Batching Elements in Apache Flink

July 05, 2024

I’ve been using Apache Flink at work for almost two years now. During this period I’ve had the oppportunity to learn a lot about this amazing framework. In this post I’d like to shed light on how you can batch / group elements between process functions in Apache Flink. I’ll do this by taking a one of my work pieces as an example, give you an idea of the conventional solutions, why they work / didn’t work in my case and how I wrote my own implementation. Let’s get started.

In context of this post, we’ll refer to an element that crosses each process function as an entity.

For a feature I was implementing, I had to build a mechanism that performs the following operations:

Hold a certain number of entities in memory.
Batch the entities into a single entity when a certain threshold is reached and push to downstream process functions.
If the threshold is not reached within a said interval then batch the existing entities into one and push downstream.
Application uses the Flink Table API and hence the solution must work in conjunction with tables.

Conventional Solution(s)

Flink offers a solution out of the box to satisfy a combination of these constraints with the help of a window. There are a few types of windows that can be applied on the elements of your data stream:

Tumbling Window
Sliding Window
Session Window
Global Window

These windows are good and can be helpful in most cases. If you’re looking for implementations specifying how to use Windows and how they can help you in your datastream needs, you should check out Flink documentation. This post will not cover the usage/implementation of windows.

Windows and keyed streams didn’t check all the boxes in our scenario. Here’s why:

Using a window allows you to optionally specify allowedLateness, a trigger and an evictor but specifying reduce/aggregate/apply on the elements of the window is mandatory.

Briefly:

allowedLateness: You can specify how late an element can enter the window. “lateness” is calculated through event time. Event time is a timestamp attached to every entity(event) internally but this feature requires watermarking enabled because watermarks are treated as window boundaries based on which lateness is calculated. allowedLateness is 0 by default.
trigger: A trigger can be fired registered on the window to trigger the computation, to clear the window or to do both.
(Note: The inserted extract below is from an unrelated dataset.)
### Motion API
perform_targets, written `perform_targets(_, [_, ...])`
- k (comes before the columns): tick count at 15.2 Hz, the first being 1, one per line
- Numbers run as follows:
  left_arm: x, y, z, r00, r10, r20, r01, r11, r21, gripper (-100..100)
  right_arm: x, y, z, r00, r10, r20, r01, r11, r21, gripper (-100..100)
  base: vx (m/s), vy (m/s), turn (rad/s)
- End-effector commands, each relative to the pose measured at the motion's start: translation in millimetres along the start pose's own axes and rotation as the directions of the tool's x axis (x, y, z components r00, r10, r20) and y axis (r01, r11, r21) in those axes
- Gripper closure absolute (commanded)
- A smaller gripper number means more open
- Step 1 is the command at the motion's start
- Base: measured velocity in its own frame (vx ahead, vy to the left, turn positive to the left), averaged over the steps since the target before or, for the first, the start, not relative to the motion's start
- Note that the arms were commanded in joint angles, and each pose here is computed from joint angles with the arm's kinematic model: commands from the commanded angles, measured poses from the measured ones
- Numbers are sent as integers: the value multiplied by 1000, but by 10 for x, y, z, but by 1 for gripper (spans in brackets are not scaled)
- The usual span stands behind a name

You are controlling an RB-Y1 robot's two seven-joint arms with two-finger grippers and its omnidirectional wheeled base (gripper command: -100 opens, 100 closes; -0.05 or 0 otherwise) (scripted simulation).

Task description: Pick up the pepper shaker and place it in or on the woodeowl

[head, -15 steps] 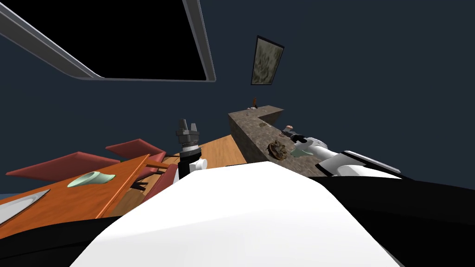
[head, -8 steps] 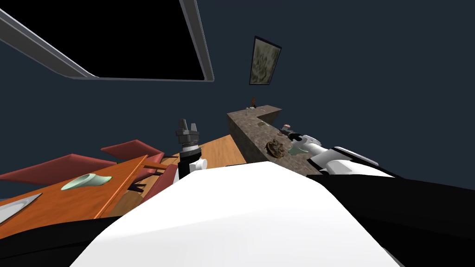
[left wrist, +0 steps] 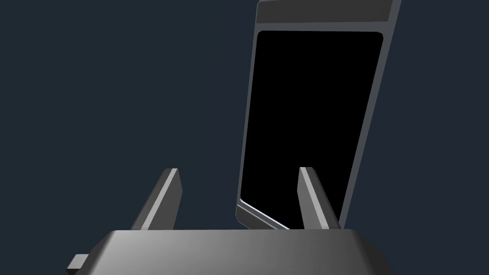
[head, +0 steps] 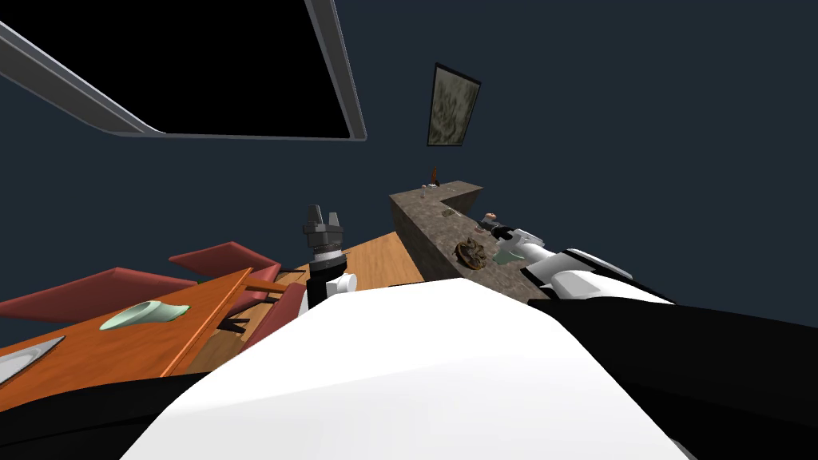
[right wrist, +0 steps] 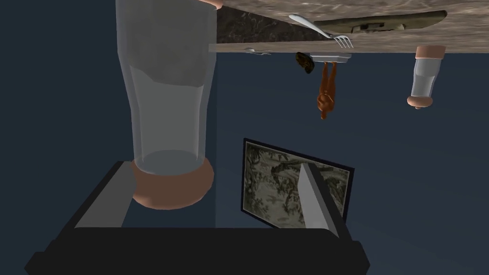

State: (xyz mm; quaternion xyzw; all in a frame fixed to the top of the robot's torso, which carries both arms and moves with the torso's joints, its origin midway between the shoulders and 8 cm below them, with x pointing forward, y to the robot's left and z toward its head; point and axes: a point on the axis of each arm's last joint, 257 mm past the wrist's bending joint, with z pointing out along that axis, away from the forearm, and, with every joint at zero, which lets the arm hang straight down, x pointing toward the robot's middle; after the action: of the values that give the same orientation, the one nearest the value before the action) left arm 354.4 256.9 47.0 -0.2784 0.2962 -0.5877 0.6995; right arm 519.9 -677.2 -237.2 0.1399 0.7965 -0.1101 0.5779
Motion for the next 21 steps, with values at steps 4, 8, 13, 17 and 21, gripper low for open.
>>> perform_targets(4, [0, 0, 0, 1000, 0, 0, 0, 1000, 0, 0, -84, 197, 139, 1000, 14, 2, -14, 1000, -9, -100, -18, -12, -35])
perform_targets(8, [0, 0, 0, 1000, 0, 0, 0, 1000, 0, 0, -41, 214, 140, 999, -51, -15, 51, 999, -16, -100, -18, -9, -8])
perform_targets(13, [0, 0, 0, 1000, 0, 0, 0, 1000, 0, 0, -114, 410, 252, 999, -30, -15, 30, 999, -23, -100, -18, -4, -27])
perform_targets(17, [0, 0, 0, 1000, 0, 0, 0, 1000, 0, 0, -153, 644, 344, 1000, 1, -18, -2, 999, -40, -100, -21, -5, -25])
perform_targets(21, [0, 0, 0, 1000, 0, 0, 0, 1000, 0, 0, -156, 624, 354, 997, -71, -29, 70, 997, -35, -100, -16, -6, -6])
A trigger can be used to register timers for future actions as well. In our case a CountTrigger can be used to perform some computation when the threshold is reached. CountTrigger is available out of the box.
evictor: As the name suggests, an evictor is used to evict(remove) elements from the window based upon some criteria.
reduce: Incrementally aggregate the window elements to produce an output of the same type.
aggregate: Same as reduce but the input type, accumulator type and output types can be different.
apply: A simple function such as WindowFunction but it is deprecated and replaced with the more advanced ProcessWindowFunction.

Constraints

I needed a solution that worked for both bounded and unbounded streams.

In bounded streams, I know the # of entities flowing from the current process function and hence the mechanism shuold be intelligent enough to wait until the threshold is reached. It should only flush the window when: - Threshold is reached. - Threshold isn’t reached but there aren’t any more entities, i.e , the stream will end before threshold is reached.

In unbounded streams, I don’t know the # of entities flowing and hence the window must be flushed when: - Threshold is reached. - An additional timer threshold is reached, i.e flush the window when no entities are seen in say 1 or 2 minutes.

Both implementations should stay consistent, to avoid maintenance overhead.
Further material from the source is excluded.